» Problem requirements
Go through the records and filter out every line lacking the word "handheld"; copy the lines that remain.

====== Supplied data ======

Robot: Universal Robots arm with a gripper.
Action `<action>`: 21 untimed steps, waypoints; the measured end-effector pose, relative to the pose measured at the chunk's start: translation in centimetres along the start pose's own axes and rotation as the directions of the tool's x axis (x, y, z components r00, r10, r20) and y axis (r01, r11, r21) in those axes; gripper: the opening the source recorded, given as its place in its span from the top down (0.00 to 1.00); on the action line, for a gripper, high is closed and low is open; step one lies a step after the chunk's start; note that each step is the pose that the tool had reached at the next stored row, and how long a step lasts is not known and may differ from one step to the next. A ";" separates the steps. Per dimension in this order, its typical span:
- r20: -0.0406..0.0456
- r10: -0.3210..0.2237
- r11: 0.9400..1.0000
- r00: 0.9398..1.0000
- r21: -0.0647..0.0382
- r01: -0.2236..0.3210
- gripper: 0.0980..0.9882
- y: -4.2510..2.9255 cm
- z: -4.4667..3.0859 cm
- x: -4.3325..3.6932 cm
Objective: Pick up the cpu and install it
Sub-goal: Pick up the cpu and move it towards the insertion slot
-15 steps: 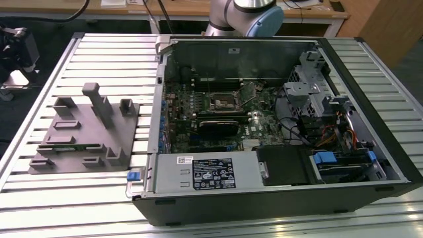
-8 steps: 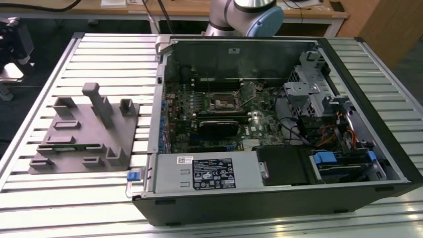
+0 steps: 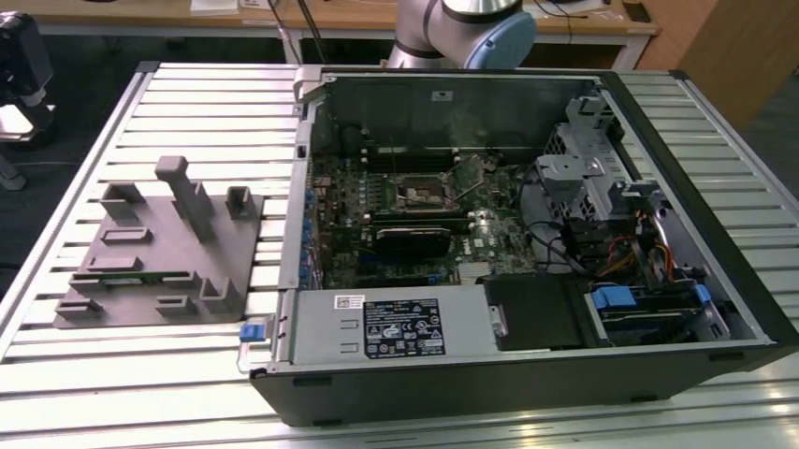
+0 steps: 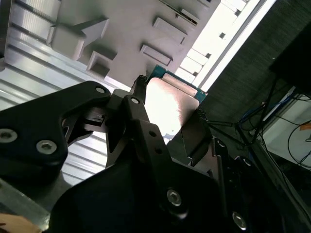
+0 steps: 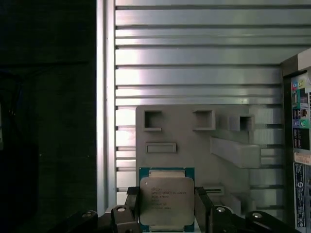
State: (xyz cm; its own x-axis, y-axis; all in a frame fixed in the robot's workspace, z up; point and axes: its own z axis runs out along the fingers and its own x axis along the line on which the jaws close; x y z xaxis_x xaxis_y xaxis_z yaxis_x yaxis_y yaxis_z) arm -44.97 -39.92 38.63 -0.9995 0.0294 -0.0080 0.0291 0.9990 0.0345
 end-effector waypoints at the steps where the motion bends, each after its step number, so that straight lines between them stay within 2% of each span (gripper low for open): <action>1: 0.000 0.000 1.000 1.000 0.000 0.000 0.50 0.01 -0.06 -0.03; 21: 0.000 0.000 1.000 1.000 0.000 0.000 0.50 0.11 -0.06 -3.56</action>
State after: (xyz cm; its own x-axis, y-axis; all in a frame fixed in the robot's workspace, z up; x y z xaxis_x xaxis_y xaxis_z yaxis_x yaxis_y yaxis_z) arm -41.41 -39.91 38.72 -0.9995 0.0295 -0.0080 0.0292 0.9990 0.0345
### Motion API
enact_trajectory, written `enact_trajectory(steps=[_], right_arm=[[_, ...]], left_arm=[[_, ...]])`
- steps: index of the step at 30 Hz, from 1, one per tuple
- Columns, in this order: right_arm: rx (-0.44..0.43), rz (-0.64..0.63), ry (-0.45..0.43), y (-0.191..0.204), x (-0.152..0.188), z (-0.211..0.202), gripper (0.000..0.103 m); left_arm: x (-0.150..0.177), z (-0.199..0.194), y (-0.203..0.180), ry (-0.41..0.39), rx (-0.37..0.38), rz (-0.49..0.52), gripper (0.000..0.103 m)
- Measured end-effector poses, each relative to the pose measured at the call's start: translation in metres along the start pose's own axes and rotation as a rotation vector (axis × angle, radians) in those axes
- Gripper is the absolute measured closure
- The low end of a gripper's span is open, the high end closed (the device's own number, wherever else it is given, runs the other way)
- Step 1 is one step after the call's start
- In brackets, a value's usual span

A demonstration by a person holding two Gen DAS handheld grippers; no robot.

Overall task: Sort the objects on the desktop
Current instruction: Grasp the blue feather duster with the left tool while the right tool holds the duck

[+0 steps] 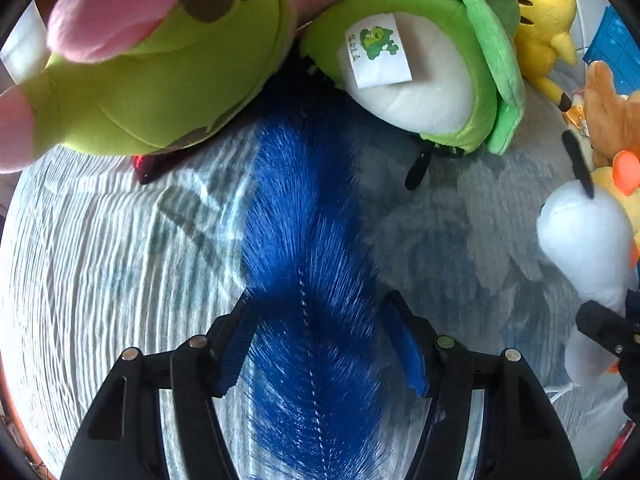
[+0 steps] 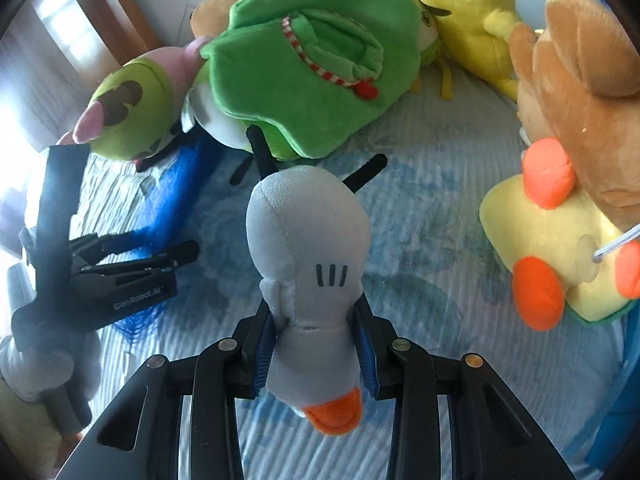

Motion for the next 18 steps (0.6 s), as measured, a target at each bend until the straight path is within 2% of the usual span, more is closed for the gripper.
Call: enact_trajectory(steps=[2, 11, 18], right_arm=[[0.005, -0.001, 0.002, -0.002, 0.001, 0.004, 0.068], [0.002, -0.029, -0.010, 0.007, 0.012, -0.004, 0.068], [-0.020, -0.063, -0.045, 0.034, 0.028, -0.038, 0.068]], left_arm=[[0.000, -0.002, 0.001, -0.013, 0.004, -0.008, 0.086], [0.026, -0.045, 0.009, -0.040, 0.034, -0.045, 0.088], [0.060, -0.092, 0.011, -0.049, 0.048, -0.046, 0.088]])
Point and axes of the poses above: each gripper's, at about its wrist camera, not at the fingertips, and z roughly the way its jaws point, y to its left, x to its underside, the point moved 2 cm from there along z, roughly the way its jaws point, and after that the axes turned 1 degree about z, right-handed, at the moved point
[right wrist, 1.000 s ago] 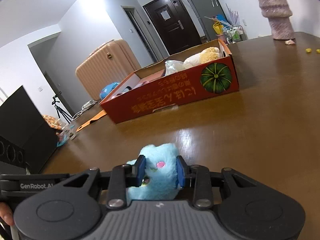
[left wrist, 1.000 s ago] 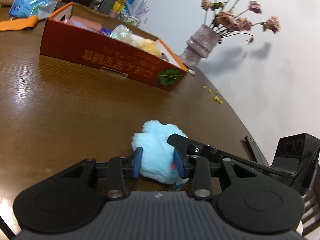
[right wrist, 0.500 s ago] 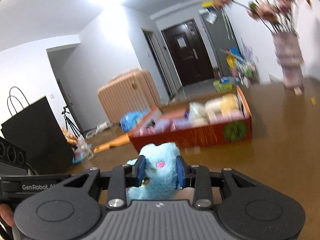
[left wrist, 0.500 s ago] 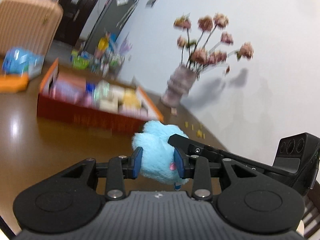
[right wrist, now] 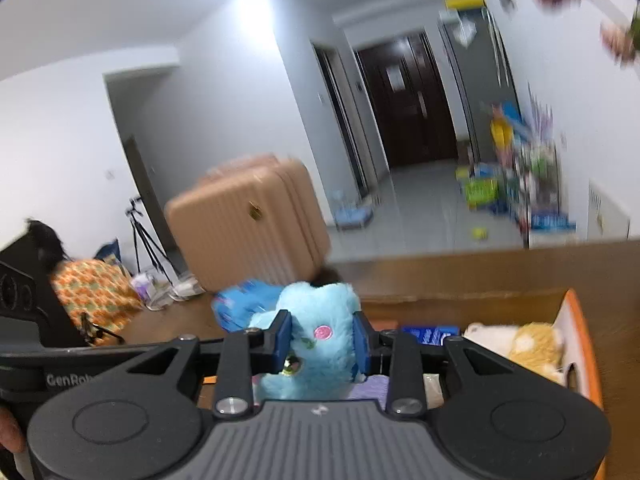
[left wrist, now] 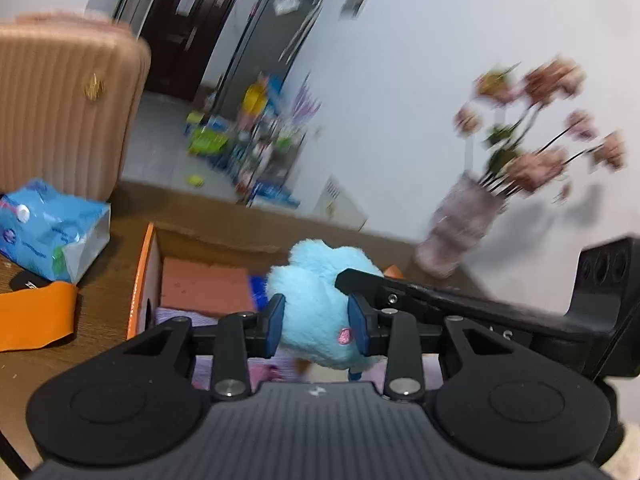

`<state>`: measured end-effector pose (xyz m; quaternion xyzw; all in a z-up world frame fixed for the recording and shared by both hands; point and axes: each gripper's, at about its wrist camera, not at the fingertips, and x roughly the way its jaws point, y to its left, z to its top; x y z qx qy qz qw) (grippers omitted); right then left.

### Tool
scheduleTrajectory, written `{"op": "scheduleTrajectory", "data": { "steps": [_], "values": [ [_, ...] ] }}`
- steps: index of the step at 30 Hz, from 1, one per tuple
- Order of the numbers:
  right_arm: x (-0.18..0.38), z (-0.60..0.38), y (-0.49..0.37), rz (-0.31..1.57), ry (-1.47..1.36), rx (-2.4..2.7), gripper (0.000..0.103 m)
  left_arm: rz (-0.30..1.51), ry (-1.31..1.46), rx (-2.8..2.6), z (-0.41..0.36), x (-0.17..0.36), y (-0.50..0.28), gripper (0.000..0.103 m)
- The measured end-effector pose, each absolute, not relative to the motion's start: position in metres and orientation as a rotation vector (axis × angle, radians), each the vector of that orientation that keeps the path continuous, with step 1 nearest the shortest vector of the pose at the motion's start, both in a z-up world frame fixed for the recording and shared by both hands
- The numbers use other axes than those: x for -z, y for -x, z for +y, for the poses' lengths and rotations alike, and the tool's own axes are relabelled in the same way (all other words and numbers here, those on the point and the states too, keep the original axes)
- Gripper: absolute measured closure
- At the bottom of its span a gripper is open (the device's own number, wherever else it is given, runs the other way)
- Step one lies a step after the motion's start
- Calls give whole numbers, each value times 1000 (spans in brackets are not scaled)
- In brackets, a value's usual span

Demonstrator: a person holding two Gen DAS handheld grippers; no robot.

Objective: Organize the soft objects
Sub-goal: 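Carry the blue plush into the box and lower it onto the items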

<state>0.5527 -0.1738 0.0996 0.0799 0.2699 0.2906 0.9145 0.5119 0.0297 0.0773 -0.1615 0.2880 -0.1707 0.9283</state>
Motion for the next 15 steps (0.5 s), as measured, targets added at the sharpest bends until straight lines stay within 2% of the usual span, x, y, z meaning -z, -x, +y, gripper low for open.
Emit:
{"op": "scheduleTrajectory", "data": {
  "steps": [2, 5, 9, 15],
  "values": [
    [-79, -170, -579, 626, -139, -572, 72, 658, 315, 340, 24, -54, -540, 76],
    [-40, -163, -609, 794, -80, -539, 76, 745, 241, 337, 8, -23, -561, 96],
    [-25, -161, -612, 838, -70, -530, 76, 757, 197, 315, 3, -3, -561, 98],
    [-27, -151, -616, 874, -13, -538, 75, 764, 207, 307, 6, -2, -559, 96]
  ]
}}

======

» Output for this exercise
A demonstration by a person holding two Gen DAS handheld grippers; no robot.
Demonstrator: a person holding two Gen DAS handheld grippers; no robot.

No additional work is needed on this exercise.